Sonunda Şenol ve Ayhan gidip üçümüzü bıraktıklarında gergince Zafer'e baktım. Gözlerini dikmiş Melih'i izliyordu. Melih de yerin dibine gömülmek istercesine etrafa bakınıp soğuk soğuk terliyordu.
On yıllık arkadaş olduğumuz için birbirimize destek olmamız, koruyup kollamamız lazımdı. Arkadaşlar bunu yapardı. Hele ki bizim kadar yakın arkadaşlar...
Yani götümü kurtarması onun asli göreviydi, bunu yaparken kötü bir arkadaş gibi ona engel olamazdım. Bırakalım da fedakarlık yapsın.
"Kanka ben markete gideceğim. HAYATIMIN AŞKINI boş bir dolapla karşılayamam. Sen şey edersin..." Anahtarımı çıkarıp onun eline sıkıştırdım, ardından hızlı adımlarla en uzaktaki markete doğru ilerledim. Arkama bakmıyordum bile. En son köşeyi döner dönmez yaldır yuldur koşmaya başladım.
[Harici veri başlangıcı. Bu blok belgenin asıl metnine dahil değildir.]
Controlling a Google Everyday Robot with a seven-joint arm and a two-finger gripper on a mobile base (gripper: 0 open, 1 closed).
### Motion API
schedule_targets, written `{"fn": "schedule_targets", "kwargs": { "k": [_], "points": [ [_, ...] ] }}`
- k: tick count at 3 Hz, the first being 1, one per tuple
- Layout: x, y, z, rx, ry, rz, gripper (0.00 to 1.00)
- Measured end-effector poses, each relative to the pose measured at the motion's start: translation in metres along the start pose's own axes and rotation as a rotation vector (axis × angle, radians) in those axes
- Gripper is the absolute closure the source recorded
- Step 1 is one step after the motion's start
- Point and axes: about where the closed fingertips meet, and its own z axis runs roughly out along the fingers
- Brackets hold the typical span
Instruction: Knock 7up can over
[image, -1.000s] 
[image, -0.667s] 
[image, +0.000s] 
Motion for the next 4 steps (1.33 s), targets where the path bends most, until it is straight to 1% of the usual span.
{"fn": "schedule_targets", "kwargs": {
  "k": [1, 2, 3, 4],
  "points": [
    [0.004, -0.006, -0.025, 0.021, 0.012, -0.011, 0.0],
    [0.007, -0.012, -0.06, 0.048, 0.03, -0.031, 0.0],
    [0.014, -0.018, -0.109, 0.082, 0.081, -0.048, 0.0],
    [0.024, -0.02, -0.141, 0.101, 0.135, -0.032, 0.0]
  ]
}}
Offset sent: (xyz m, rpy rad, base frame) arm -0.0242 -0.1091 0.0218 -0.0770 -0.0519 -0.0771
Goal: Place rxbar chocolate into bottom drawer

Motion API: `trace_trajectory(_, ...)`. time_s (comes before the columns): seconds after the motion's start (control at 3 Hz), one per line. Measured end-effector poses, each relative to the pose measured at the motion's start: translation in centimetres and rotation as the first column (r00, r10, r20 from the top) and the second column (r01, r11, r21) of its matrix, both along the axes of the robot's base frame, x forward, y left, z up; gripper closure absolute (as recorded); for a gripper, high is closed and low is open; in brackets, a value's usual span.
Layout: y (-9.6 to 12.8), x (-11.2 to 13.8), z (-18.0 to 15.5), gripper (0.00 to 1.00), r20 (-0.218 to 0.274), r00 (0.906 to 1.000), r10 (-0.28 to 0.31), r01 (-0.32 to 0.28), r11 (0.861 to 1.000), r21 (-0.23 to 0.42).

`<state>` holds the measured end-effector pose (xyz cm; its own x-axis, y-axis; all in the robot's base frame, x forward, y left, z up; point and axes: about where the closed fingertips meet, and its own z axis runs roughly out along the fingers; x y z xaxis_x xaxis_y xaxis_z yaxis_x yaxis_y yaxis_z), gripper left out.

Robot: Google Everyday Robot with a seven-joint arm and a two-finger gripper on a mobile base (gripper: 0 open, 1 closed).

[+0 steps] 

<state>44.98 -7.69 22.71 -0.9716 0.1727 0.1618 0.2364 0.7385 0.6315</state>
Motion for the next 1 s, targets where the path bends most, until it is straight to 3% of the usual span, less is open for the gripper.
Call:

Bu siktiri boktan duruma nasıl düşmüştüm böyle? Ne halt yemem gerekiyordu? Nasıl bir gerizekalı sevgilisi yerine sevgilisinin nişanlısını kaçırabilirdi!?
Her an kendimi daha çok boğmak isterken derin derin nefesler aldım. Lisedeki rehberlik hocam ne derdi? 'Kötü hissettiğinde o gün olan güzel şeyleri tekrarla. Bu senin hayatla mücadele etmeni kolaylaştırır.'
Evet, tabii ya, olumlu şeyleri düşünmeliydim.
Birincisi, Yeliz kimseyle evlenmiyordu. Gerdek gecesini düşündükçe elimin ayağımın titrediğini düşünürsek en olumlu şey buydu.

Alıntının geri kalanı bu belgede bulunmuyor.